#### WORK ORDER
Please filter the entries for the word "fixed" and copy every line that has it.

#### Stored items

- Opening Delimiter -

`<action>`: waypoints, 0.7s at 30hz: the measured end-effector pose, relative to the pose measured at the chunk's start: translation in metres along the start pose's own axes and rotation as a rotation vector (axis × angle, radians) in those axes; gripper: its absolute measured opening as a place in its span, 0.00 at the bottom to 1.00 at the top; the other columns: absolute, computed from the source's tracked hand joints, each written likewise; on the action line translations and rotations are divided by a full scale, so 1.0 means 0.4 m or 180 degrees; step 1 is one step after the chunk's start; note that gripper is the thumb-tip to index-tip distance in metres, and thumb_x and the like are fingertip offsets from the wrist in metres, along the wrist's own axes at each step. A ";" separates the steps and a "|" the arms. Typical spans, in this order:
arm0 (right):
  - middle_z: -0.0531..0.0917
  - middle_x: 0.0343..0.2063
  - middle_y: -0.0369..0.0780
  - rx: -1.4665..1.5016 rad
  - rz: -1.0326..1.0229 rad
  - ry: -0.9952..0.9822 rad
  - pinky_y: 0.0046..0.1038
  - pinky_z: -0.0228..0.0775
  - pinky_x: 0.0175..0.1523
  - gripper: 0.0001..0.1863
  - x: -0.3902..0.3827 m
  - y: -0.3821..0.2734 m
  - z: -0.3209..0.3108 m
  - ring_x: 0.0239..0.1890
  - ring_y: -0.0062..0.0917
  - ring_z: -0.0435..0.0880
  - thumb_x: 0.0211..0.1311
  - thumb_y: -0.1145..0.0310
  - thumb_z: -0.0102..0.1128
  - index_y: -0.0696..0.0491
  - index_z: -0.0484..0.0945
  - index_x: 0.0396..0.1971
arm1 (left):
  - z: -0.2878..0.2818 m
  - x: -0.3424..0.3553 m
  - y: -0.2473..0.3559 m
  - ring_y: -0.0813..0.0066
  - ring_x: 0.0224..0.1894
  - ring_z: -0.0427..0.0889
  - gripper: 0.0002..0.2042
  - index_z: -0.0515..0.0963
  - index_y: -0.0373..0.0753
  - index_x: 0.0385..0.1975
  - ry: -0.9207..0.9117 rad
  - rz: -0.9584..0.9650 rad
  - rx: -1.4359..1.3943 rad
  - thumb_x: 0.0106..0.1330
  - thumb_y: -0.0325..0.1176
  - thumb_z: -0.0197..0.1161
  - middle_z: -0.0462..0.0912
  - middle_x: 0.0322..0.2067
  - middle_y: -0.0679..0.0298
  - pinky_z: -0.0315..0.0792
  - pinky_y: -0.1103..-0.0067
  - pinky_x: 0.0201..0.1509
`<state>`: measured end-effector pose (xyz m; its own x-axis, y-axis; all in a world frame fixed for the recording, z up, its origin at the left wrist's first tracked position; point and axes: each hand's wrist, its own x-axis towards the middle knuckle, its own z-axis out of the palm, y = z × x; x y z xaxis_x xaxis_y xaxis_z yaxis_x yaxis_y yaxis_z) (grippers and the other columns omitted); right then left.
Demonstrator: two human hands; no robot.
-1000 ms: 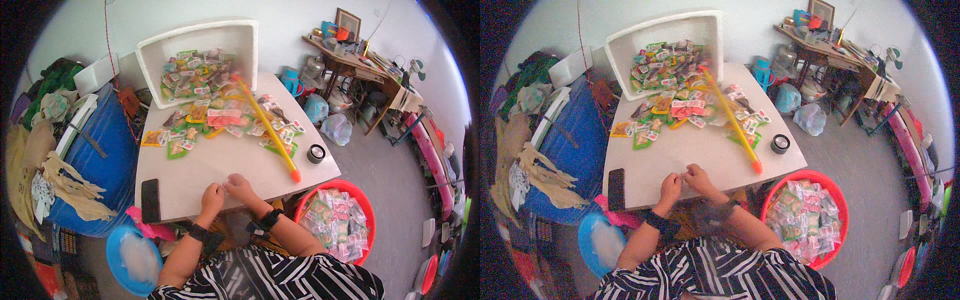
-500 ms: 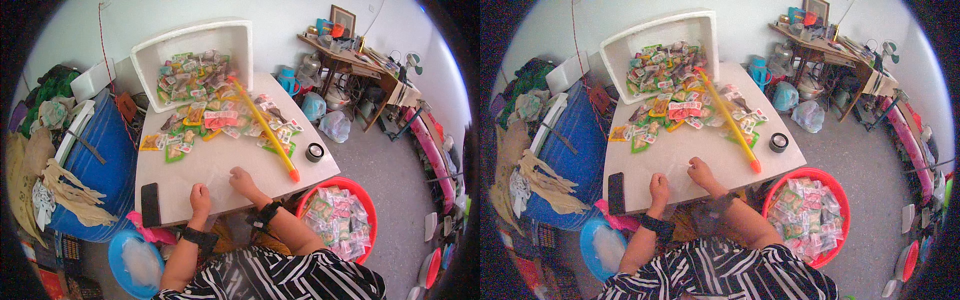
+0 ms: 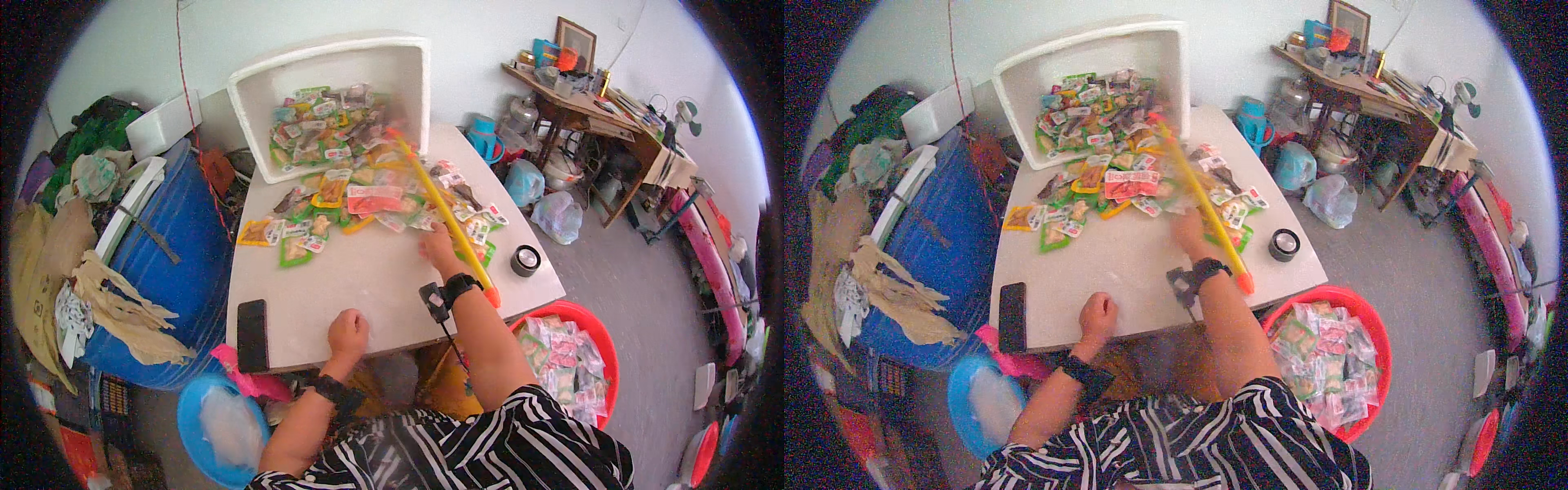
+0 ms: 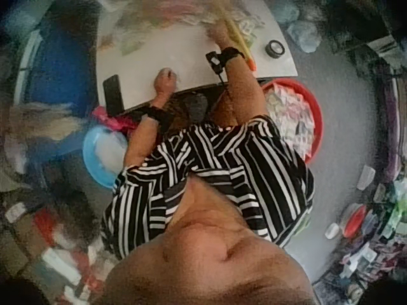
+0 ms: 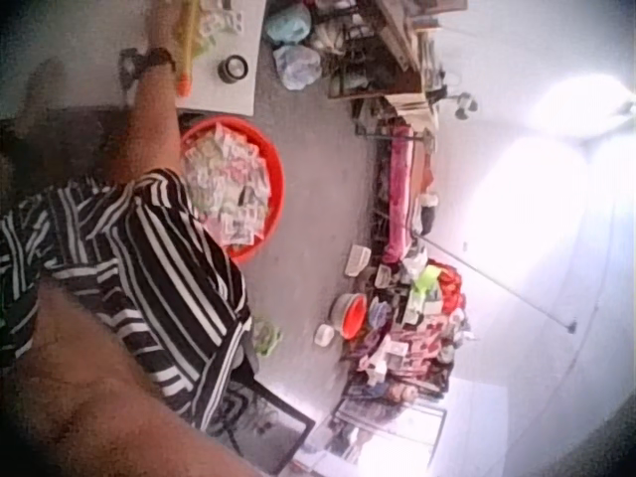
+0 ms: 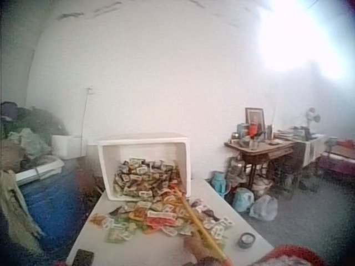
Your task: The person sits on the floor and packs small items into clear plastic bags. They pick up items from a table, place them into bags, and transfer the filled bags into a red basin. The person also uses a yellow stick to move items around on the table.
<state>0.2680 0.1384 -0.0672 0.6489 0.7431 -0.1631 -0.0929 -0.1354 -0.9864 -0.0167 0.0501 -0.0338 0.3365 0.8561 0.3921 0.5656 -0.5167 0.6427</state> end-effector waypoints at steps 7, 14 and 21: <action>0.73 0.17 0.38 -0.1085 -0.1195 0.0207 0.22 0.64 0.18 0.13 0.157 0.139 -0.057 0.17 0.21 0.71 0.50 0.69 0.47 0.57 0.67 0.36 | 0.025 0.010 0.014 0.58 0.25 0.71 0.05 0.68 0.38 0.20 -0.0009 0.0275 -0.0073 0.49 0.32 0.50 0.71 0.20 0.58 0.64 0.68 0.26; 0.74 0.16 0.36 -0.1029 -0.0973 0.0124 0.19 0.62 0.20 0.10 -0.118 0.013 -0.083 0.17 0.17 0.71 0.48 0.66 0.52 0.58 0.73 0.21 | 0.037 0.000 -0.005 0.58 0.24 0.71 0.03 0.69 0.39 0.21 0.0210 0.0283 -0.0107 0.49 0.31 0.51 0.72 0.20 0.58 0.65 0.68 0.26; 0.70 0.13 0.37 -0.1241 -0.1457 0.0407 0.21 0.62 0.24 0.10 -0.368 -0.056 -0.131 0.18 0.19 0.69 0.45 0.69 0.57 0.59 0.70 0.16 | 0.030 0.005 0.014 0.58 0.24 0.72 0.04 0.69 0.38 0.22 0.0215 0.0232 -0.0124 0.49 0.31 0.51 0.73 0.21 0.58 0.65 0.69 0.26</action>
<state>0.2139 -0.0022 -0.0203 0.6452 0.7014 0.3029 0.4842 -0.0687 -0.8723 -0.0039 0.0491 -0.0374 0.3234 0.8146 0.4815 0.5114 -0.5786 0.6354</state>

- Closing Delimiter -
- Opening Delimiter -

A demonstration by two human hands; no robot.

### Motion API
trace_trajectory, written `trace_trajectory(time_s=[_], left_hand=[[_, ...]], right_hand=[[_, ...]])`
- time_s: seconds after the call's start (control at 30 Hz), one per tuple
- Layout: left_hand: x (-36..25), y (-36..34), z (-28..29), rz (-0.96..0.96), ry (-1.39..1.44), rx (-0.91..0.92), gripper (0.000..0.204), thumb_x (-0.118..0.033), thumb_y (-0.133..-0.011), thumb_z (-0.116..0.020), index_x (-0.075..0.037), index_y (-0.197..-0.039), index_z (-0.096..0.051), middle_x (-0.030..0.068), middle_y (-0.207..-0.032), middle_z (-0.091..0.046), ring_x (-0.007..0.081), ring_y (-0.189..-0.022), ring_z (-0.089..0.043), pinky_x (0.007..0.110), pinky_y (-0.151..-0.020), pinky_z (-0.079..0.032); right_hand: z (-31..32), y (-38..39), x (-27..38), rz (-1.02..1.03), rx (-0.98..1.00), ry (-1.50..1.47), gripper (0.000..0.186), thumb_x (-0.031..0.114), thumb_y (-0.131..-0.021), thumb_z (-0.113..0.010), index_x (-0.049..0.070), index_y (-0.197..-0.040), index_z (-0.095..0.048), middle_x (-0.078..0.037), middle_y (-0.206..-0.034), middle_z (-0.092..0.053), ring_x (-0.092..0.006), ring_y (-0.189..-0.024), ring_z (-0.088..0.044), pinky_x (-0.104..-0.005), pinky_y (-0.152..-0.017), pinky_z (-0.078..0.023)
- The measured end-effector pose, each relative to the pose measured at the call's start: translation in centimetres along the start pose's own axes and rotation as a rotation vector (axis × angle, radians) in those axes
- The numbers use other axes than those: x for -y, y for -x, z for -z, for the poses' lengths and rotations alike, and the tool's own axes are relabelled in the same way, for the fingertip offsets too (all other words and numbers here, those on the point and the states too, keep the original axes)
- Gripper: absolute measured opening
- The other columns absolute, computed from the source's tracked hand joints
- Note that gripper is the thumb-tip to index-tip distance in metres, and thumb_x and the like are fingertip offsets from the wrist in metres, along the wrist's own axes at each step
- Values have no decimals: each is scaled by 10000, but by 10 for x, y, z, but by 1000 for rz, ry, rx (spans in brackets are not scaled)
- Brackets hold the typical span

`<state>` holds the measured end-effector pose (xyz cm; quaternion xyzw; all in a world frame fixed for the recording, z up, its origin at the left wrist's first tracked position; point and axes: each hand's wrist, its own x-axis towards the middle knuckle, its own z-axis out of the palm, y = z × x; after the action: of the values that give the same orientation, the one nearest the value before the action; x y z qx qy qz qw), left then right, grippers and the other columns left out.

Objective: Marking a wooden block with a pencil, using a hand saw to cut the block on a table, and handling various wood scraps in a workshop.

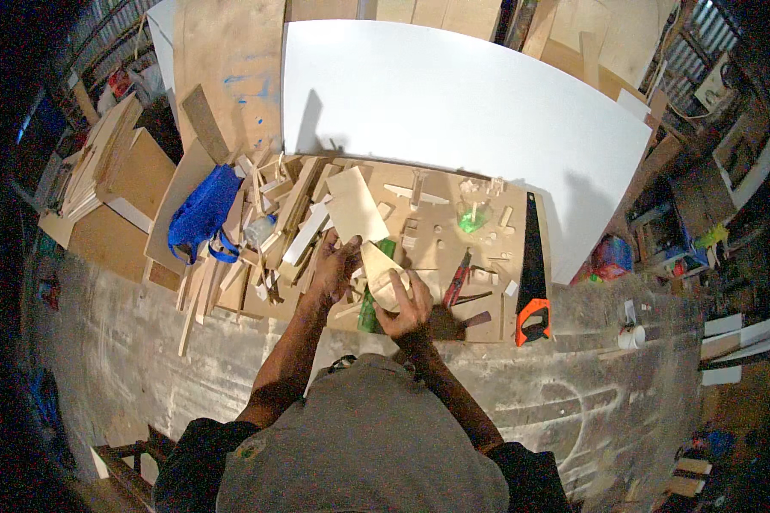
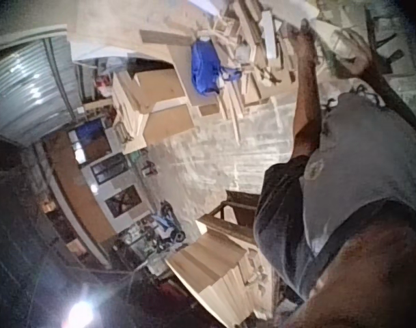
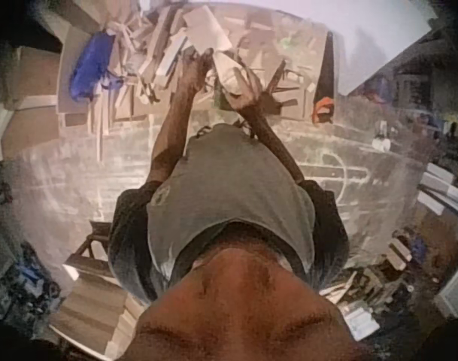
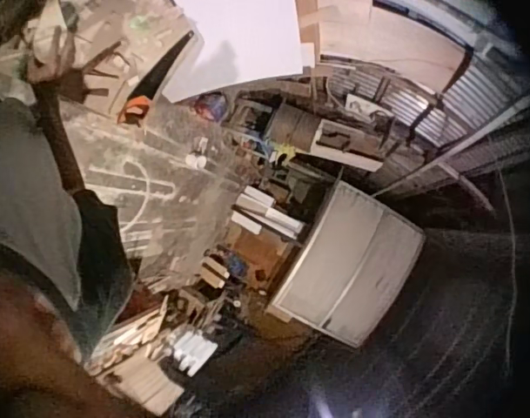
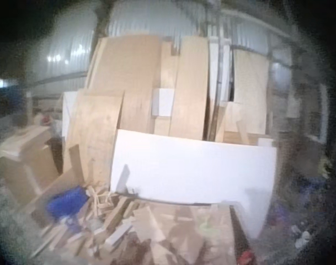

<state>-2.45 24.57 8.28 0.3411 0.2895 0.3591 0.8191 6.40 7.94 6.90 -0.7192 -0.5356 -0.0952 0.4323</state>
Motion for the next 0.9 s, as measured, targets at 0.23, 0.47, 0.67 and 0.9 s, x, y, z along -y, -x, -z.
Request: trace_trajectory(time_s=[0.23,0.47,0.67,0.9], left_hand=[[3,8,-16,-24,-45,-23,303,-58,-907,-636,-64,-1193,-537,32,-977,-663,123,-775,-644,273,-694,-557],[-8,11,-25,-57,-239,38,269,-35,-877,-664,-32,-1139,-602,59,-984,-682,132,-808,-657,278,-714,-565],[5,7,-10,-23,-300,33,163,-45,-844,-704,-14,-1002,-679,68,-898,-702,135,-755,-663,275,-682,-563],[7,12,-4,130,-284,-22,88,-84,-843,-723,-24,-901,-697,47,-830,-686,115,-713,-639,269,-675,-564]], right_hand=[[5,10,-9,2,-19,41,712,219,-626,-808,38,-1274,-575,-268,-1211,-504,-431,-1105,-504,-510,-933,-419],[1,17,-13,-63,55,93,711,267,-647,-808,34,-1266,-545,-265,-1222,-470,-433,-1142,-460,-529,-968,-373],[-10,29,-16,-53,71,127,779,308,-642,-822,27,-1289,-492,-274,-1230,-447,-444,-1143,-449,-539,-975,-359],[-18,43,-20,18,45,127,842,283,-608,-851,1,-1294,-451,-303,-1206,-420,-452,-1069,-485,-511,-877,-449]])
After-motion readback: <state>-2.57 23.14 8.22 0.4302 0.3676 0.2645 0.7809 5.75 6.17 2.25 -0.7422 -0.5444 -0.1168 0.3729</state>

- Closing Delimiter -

#### TASK SOLUTION
`<state>`: measured end-effector pose (xyz m; its own x-axis, y-axis; all in a world frame fixed for the recording, z up, its origin at the left wrist's first tracked position; point and axes: each hand's wrist, its own x-axis towards the middle knuckle, its own z-axis out of the palm, y = z × x; x y z xaxis_x xaxis_y xaxis_z yaxis_x yaxis_y yaxis_z) (grippers and the other columns omitted); right then left.
`<state>` holds the measured end-effector pose (xyz cm; quaternion xyzw; all in a world frame fixed for the recording, z up, its origin at the left wrist's first tracked position; point and axes: each hand's wrist, its own x-axis towards the middle knuckle, its own z-axis out of the palm, y = z × x; after the action: of the values that give the same orientation, the one nearest the value before the action; x y z qx qy qz qw), left then right, grippers and the other columns left out.

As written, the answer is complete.